Charlie Gard case has a lot to teach us
The legal wrangling over Charlie Gard's right to experimental treatment in the US played out over months in the courts.
Monday 24 July 2017 21:26, UK
Charlie Gard will not live to see his first birthday on 4 August, his mother told the High Court.
But, added Connie Yates proudly, he has touched more people in his 11 months than many people do in a lifetime.
His case has also been much misunderstood.
As Mr Justice Francis said in court: "The world of social media doubtless has very many benefits but one of its pitfalls… is that when cases such as this go viral, the watching world feels entitled to express opinions, whether or not they are evidence-based."
Connie Yates and her partner Chris Gard will always believe that experimental nucleoside treatment could have saved their son.
"Had Charlie been given the treatment sooner," she said in court, "he would have had the potential to be a normal, healthy little boy."
Not so, said Great Ormond Street Hospital for Children.
From the moment of Charlie's diagnosis, his prognosis was bleak.
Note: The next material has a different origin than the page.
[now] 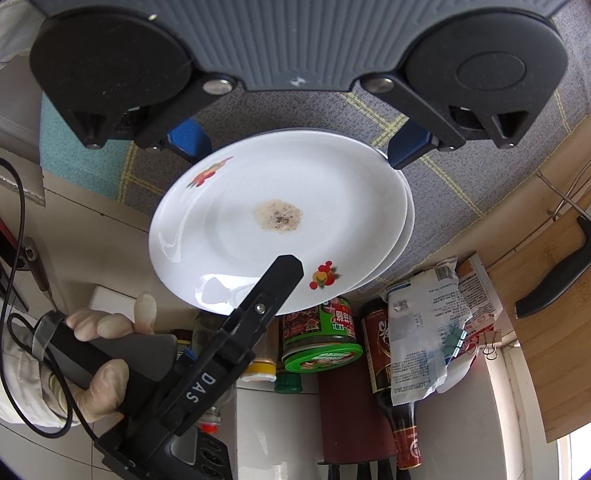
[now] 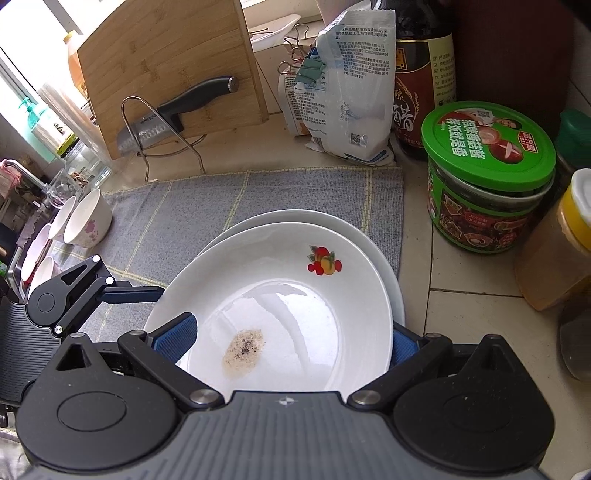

No human or animal with Charlie's condition had received nucleoside treatment, so the hospital needed ethical approval for trying it.
In January, shortly before the hospital was due to seek that permission, Charlie's seizures became more frequent and he was diagnosed with severe epileptic encephalopathy.
The doctors concluded he had suffered irreversible neurological damage and that there was no chance nucleoside treatment could benefit him.
Charlie's parents believed his brain was not damaged.
They pinned their hopes on Professor Michio Hirano, who had offered to treat their son in New York. But at that stage he had never examined Charlie or even read his full medical records.
A doctor should always see a patient before a court can sensibly rely on his evidence, Mr Justice Francis observed.
Great Ormond Street Hospital was concerned to hear that Professor Hirano retained a financial interest in some of the compounds he had proposed prescribing for Charlie.
As for the claim that Charlie had been a prisoner of the National Health Service, Mr Justice Francis said this was the antithesis of the truth.
With an implied nod towards the United States, where this case has been so badly misunderstood, he pointed out that judges such as him were "fiercely independent of the state".
Charlie Gard's case has a lot to teach us. But to learn those lessons we must begin with the evidence.